Exercise requirements: Without leaving anything out, print every line of the data.

*** Begin section ***

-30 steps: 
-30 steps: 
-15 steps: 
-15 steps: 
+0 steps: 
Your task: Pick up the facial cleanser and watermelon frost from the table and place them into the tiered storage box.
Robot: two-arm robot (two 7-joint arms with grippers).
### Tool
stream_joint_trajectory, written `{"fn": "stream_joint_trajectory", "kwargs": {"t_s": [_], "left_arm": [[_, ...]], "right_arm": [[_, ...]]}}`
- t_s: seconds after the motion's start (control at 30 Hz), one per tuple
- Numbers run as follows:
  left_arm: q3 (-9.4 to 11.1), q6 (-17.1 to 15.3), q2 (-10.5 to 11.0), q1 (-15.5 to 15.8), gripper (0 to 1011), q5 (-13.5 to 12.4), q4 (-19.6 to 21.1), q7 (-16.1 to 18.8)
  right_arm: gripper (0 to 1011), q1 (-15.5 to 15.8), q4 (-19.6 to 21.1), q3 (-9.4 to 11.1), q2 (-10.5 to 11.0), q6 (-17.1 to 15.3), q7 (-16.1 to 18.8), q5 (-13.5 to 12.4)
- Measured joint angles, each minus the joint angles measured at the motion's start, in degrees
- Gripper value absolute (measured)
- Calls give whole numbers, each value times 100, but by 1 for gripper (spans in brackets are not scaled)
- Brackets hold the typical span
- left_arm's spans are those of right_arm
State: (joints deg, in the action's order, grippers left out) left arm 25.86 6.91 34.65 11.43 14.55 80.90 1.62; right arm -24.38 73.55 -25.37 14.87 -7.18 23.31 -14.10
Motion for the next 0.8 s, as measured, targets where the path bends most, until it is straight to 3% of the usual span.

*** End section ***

Response to this exercise:
-30 steps: 
-30 steps: 
-15 steps: 
-15 steps: 
+0 steps: 
Your task: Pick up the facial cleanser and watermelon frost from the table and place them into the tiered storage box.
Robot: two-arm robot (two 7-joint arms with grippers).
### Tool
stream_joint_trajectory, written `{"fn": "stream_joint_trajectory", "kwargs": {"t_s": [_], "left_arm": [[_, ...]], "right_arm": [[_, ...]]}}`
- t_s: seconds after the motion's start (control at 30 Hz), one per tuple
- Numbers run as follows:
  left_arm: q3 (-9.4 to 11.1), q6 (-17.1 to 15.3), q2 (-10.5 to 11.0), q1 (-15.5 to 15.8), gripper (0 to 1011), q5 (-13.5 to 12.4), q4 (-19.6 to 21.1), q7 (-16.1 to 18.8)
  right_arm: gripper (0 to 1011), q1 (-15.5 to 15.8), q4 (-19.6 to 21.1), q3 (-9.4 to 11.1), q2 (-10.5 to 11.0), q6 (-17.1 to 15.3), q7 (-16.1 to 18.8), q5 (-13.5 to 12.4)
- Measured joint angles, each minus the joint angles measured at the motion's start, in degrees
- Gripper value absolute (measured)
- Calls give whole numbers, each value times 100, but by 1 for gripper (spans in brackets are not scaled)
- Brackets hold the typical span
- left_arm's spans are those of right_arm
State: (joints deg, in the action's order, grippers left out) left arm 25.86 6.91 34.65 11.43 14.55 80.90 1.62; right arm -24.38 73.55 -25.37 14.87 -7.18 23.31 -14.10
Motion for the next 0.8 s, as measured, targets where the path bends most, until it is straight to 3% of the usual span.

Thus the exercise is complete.